Breakfast on Sunday was something special. Our family rose early and attended 7:00 am Mass.
This was our Catholic service of choice. It was what they used to call "Low Mass". That meant that there was no music, no hymns. The crowd was small, so there wasn't much of a collection, either.
No prayers were chanted. They were muttered, said in Latin at a rhythmic, lickety-split clip.
So before the bell tolled eight o'clock, the Potters were back home, relaxing in our casual clothes and fighting over sections of the Sunday newspaper. But the strongest sense of Sunday came wafting from the kitchen: the tantalizing aroma of sizzling bacon and eggs crackling as they fried.
Mom was in her glory on Sunday mornings in the kitchen, putting together a breakfast feast for her family. We had all just communed at church. Now we would sit down at home and break bread. Well, toast perhaps.
For us, as with many families of that era, Sunday dinner meant chicken. Summer time meant grilled chicken. That's the other memory.
I can still hear the hiss of the juices hitting the coals as the two chickens Mom prepared on the barbecue spit every Summer Sunday slowly revolved over the fire. In the kitchen, while the potatoes boiled for mashing later, Mom would be baking a pie. Sunday was not Sunday without a slice of Mom's pie.
Those were great times, wonderful Sundays. Her simple meals were fit for a king because Mom enjoyed what she was doing.
Unfortunately, Mom's dark side in the kitchen popped up from time to time as the week progressed. She could be as ornery as Julia Child with a devil. It sometimes left us wondering if we needed a new cook or an exorcist.
During the work week, my mother insisted on adhering to a rigid dinnertime schedule. This meant we sat down at the table no later than 5:30.
Once we were finished, plates were carried to the kitchen, scraped off and placed in the sink for washing. Mom wanted her chores behind her by 6:15, so she could relax in front of the television and watch the Huntley-Brinkley News Report.
To knock this agenda off kilter was a grave and mortal sin in Mom's kitchen. As punishment, we would suffer a fate worse than Hell. Maybe even worse than McDonald's. We would be forced to eat one of my mother's Flash-Fry Skillet dinners!
This was a common scenario. Mom's pork chops were thawed out for the evening meal.
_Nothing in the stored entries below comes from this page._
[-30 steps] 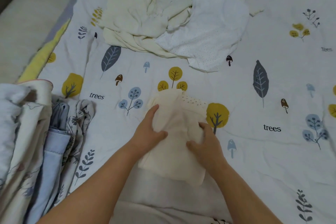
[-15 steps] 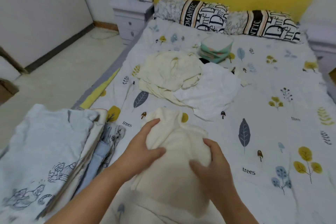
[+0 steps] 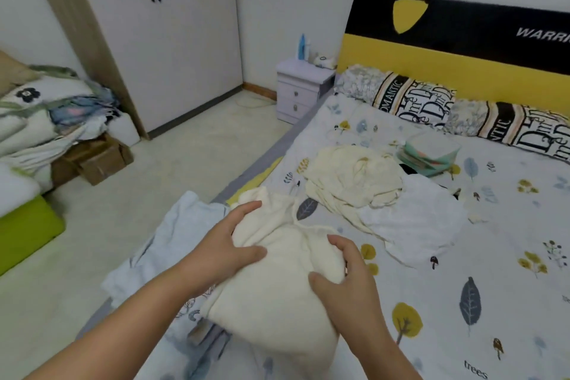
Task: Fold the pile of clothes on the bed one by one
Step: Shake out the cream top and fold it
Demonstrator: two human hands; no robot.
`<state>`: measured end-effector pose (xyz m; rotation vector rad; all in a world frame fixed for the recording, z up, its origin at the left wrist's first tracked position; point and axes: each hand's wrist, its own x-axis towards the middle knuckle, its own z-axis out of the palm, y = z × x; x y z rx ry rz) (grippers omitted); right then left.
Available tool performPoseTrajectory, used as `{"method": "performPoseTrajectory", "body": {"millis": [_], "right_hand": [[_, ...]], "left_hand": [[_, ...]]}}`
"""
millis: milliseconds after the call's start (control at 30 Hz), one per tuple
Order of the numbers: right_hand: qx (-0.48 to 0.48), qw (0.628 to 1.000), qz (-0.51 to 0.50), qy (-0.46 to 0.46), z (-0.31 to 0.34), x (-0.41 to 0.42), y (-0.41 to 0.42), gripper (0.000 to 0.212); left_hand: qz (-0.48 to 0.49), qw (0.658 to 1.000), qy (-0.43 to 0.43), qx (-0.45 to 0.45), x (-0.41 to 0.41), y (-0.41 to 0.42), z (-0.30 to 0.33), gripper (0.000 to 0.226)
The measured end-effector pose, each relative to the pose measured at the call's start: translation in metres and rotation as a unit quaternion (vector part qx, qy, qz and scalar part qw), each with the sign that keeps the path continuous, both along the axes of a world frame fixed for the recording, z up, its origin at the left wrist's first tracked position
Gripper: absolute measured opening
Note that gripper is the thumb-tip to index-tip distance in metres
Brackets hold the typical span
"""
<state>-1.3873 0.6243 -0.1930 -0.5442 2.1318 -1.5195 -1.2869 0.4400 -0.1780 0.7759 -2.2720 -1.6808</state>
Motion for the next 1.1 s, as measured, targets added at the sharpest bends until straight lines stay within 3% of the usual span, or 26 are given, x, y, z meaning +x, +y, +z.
{"method": "performPoseTrajectory", "body": {"millis": [433,633,700,800,900,1100], "right_hand": [[0.070,0.997,0.023,-0.011,-0.057,0.065,-0.174,0.067],[0.038,0.999,-0.025,0.008,-0.090,0.061,-0.225,0.067],[0.066,0.998,-0.017,0.000,-0.108,0.062,-0.236,0.073],[0.148,0.986,0.008,-0.080,-0.137,0.067,-0.245,0.080],[0.225,0.965,0.005,-0.137,-0.155,0.075,-0.246,0.070],[0.239,0.962,0.016,-0.131,-0.161,0.081,-0.240,0.075]], "left_hand": [[0.025,0.995,-0.076,0.052,0.059,-0.168,-0.056,0.067],[0.026,0.997,-0.064,0.041,0.043,-0.223,-0.086,0.068],[0.036,0.995,-0.080,0.048,0.040,-0.233,-0.106,0.077],[0.035,0.981,-0.185,0.043,0.045,-0.235,-0.140,0.090],[0.018,0.967,-0.253,0.004,0.057,-0.230,-0.165,0.087],[-0.013,0.965,-0.253,-0.072,0.069,-0.228,-0.176,0.077]]}}
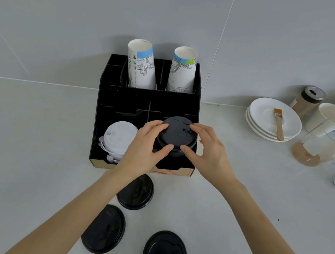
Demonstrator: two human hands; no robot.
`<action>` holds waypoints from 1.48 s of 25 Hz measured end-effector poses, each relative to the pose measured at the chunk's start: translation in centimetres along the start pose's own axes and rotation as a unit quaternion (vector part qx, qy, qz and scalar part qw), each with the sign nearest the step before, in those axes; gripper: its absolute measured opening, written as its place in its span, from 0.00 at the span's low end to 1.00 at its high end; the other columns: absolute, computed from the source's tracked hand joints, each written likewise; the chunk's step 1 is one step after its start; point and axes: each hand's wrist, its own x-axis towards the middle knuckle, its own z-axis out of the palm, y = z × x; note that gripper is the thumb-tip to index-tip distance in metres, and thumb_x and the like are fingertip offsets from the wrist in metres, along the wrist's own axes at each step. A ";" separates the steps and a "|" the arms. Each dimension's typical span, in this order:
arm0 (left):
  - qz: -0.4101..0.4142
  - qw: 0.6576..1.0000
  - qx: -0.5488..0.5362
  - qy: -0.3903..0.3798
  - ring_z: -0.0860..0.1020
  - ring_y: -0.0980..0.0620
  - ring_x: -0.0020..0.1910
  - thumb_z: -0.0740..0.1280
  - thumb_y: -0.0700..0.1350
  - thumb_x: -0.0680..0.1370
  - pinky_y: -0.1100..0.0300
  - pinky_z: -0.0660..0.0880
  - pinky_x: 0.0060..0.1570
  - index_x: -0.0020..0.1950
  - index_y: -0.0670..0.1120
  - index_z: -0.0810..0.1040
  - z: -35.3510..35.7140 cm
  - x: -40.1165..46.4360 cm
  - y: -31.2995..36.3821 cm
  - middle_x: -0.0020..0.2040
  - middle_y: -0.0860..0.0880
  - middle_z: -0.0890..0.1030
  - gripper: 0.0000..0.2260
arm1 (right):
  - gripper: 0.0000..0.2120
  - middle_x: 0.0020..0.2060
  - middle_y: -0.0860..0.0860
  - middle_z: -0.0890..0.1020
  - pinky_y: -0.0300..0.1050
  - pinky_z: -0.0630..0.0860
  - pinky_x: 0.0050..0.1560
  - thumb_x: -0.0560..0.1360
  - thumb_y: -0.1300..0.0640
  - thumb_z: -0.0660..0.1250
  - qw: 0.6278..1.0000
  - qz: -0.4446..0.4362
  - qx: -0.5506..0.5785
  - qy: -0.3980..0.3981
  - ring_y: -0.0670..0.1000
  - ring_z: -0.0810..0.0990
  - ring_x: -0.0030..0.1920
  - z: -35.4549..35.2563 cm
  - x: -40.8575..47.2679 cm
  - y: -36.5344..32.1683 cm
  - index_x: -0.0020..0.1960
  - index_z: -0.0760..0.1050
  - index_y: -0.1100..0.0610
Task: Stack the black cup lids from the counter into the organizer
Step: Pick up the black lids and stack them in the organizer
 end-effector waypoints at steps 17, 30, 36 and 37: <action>-0.030 0.999 0.026 -0.017 0.64 0.47 0.68 0.65 0.44 0.75 0.59 0.60 0.66 0.67 0.43 0.64 1.6 1.8 -1.4 0.69 0.44 0.66 0.22 | 0.25 0.66 0.58 0.69 0.50 0.65 0.66 0.72 0.58 0.66 0.997 0.016 -0.070 -0.026 0.57 0.65 0.66 1.6 1.9 1.5 0.66 0.63 0.61; -0.035 0.999 0.023 -0.005 0.63 0.48 0.69 0.64 0.43 0.75 0.61 0.59 0.65 0.68 0.44 0.64 1.0 0.5 -1.5 0.70 0.45 0.65 0.22 | 0.25 0.69 0.57 0.67 0.56 0.64 0.69 0.74 0.58 0.64 0.997 0.029 -0.072 0.009 0.57 0.65 0.68 1.8 0.3 1.3 0.68 0.61 0.59; -0.036 0.999 0.012 -0.003 0.66 0.49 0.67 0.63 0.42 0.75 0.64 0.59 0.61 0.67 0.44 0.65 -0.6 -1.5 -1.4 0.68 0.45 0.69 0.20 | 0.22 0.68 0.56 0.68 0.55 0.64 0.69 0.74 0.59 0.63 0.997 0.020 -0.064 0.027 0.57 0.66 0.67 1.4 -1.3 0.3 0.67 0.62 0.58; -0.038 0.999 0.011 -0.004 0.66 0.49 0.67 0.63 0.42 0.76 0.64 0.59 0.61 0.66 0.45 0.65 -0.8 -2.0 -1.5 0.67 0.45 0.69 0.20 | 0.22 0.68 0.55 0.68 0.54 0.64 0.69 0.74 0.59 0.62 0.998 0.018 -0.059 0.029 0.56 0.66 0.67 1.4 -1.6 0.1 0.67 0.62 0.58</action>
The potatoes were peeled and set to boiling on the stove. A vegetable was on deck.
At the usual time, about ten minutes until five, Mom throttled up the electric skillet to 350 degrees. She coated the pork chops in flour and laid them out lovingly (at first) in the skillet. They looked great and smelled wonderful.
Ten minutes after five: no Dad. Shortly, the phone rings. He got caught with a client. He will be a little late.
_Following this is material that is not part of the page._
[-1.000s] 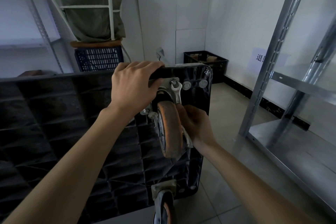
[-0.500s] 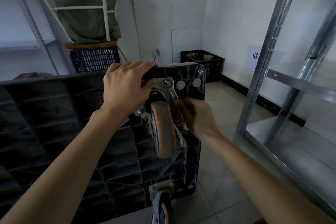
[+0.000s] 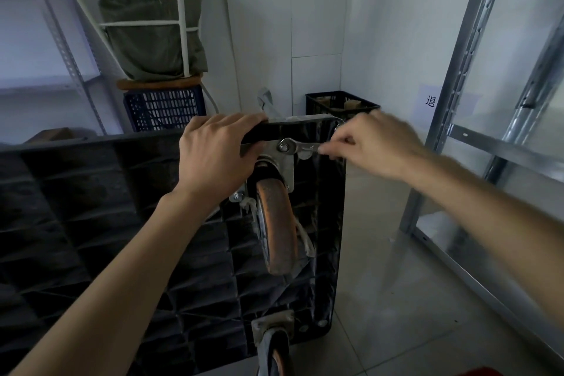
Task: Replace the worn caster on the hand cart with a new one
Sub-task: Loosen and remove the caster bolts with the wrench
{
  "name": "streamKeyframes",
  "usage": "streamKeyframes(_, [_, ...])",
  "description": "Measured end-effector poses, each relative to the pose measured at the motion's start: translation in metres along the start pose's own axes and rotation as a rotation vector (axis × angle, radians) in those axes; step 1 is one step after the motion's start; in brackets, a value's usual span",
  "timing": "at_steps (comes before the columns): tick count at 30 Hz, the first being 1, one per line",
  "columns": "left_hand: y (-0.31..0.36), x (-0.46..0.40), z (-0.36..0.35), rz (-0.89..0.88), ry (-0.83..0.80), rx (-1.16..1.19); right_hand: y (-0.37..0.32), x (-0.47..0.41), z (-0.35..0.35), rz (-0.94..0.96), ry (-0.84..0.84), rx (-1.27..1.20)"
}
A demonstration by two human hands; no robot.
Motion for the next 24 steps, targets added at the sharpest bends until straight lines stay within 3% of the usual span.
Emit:
streamKeyframes(6, [0.001, 0.0, 0.0, 0.0, 0.008, -0.003, -0.074, -0.021, 0.064, 0.357, 0.059, 0.616])
streamKeyframes(9, [0.001, 0.0, 0.0, -0.005, 0.005, -0.006, -0.089, -0.017, 0.067, 0.446, 0.126, 0.734])
streamKeyframes(11, [0.0, 0.001, 0.0, -0.01, 0.001, -0.005, -0.072, -0.014, 0.062, 0.417, 0.143, 0.633])
streamKeyframes(17, [0.0, 0.0, -0.001, -0.015, 0.004, -0.011, -0.001, 0.017, 0.012, 0.146, 0.226, -0.03])
streamKeyframes(21, [-0.001, 0.001, -0.001, -0.021, 0.016, -0.011, 0.008, 0.026, -0.008, 0.101, 0.33, -0.104])
streamKeyframes(24, [-0.001, 0.001, -0.002, -0.023, 0.018, -0.01, 0.005, 0.018, 0.001, 0.141, 0.285, -0.042])
Point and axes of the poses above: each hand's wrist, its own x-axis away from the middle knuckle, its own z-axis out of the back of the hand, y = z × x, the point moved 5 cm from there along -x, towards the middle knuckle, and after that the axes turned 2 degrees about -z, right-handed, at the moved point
This is not good news for the usually genial cook. Her schedule has been tossed to the wind.
There's a transformation going on with Mom. Her brow begins to furrow. Her lips are pursed. Her eyes darken.
We've seen this personality take shape all too often. Mom has become the Kitchen Anti-Christ! At any moment, we expect to see the Four Horsemen of the Apocalypse come riding up.
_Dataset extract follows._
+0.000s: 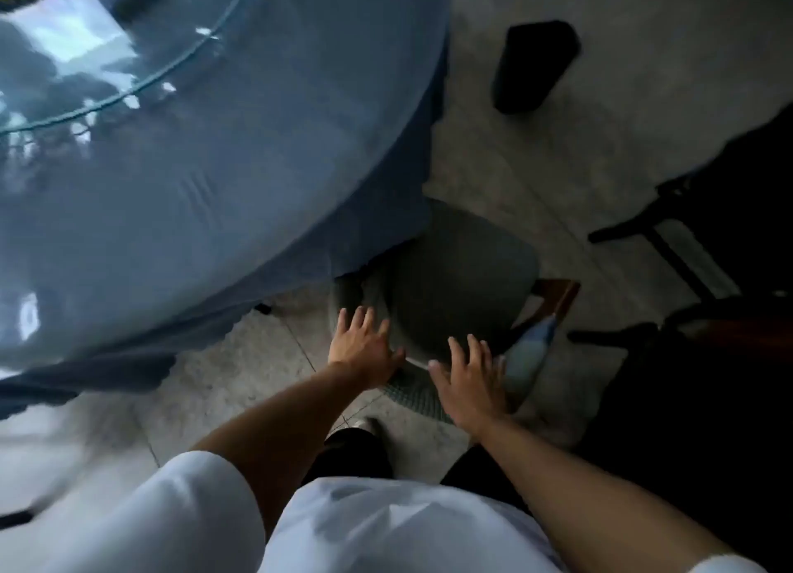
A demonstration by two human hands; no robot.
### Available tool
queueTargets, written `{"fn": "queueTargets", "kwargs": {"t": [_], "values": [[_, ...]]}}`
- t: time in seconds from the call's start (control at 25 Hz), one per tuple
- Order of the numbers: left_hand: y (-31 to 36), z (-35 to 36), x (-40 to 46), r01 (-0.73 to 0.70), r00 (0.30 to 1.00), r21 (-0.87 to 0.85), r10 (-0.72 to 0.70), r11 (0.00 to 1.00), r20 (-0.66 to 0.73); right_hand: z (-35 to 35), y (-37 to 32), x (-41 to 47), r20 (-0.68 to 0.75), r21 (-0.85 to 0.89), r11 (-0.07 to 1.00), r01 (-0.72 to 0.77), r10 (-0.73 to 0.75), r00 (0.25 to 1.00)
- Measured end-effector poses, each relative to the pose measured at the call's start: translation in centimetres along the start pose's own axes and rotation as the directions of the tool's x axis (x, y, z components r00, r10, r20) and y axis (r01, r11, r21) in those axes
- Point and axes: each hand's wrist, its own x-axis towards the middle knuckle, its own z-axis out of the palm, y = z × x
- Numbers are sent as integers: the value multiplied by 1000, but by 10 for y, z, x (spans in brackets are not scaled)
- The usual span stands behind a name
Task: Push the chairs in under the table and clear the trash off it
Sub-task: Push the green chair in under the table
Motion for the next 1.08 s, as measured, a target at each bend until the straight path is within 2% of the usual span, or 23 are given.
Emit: {"fn": "queueTargets", "kwargs": {"t": [0.08, 0.16, 0.28, 0.36, 0.48, 0.6, 0.68, 0.88, 1.08], "values": [[-4, -2, 1, -55, 998, 43, 54, 998, 10, 16, -3, -10, -50, 25, 998, -60, 62, 997], [-7, 2, -1, -137, 990, 95, 136, 986, 26, 29, -7, -18, -158, 63, 995, -72, 81, 984], [-9, 1, 0, -244, 969, 137, 236, 960, 71, 27, -12, -14, -258, 257, 958, -125, 192, 947], [-10, -2, 4, -297, 955, 165, 288, 941, 78, 27, -15, -9, -350, 300, 944, -139, 244, 904], [-14, 4, 9, -336, 941, 170, 338, 926, 19, 38, -15, -10, -500, 328, 942, -70, 236, 833], [-14, 11, 10, -314, 945, 137, 323, 939, -50, 45, -9, -7, -614, 378, 926, 11, 241, 752], [-14, 12, 12, -304, 948, 140, 313, 942, -48, 49, -5, -4, -644, 381, 923, 49, 227, 731], [-5, 7, 21, -295, 953, 142, 302, 945, -33, 47, 4, 4, -624, 350, 934, 70, 176, 762], [15, -5, 35, -249, 968, 108, 251, 963, -10, 18, 17, 23, -655, 291, 951, 108, 116, 747]]}}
It's 5:35. The potatoes are soggily simmering. The vegetables have boiled dry. The salad....well, screw the salad!
Dad calls. He's finishing up some paperwork and will be home before 6:00.
That's just dandy! Well, Huntley and Brinkley have some news for you: Dinner is ready NOW!
Mom angrily dials up the skillet to her own personal setting: Flash Fry! She turns the chops over so they'll be evenly burnt on both sides. What were once beautiful, lean pork chops are now turning into twisted leather. We aren't sure if Mom is making dinner or shoes.
That's how my mother handled her anger when Dad was late for dinner. She would simmer so long, then everything boiled over.
Dad never made a habit of being late. What he did make a habit of was, when he was going to be late, not calling until the last minute.
On the other hand, Mom's schedule was rigid, set in stone. She could be very unbending.
And so could her pork chops after she blackened them in her Flash Fry Skillet.
Life is a lot like cooking. To be good at it, you have to enjoy it. No point in rushing.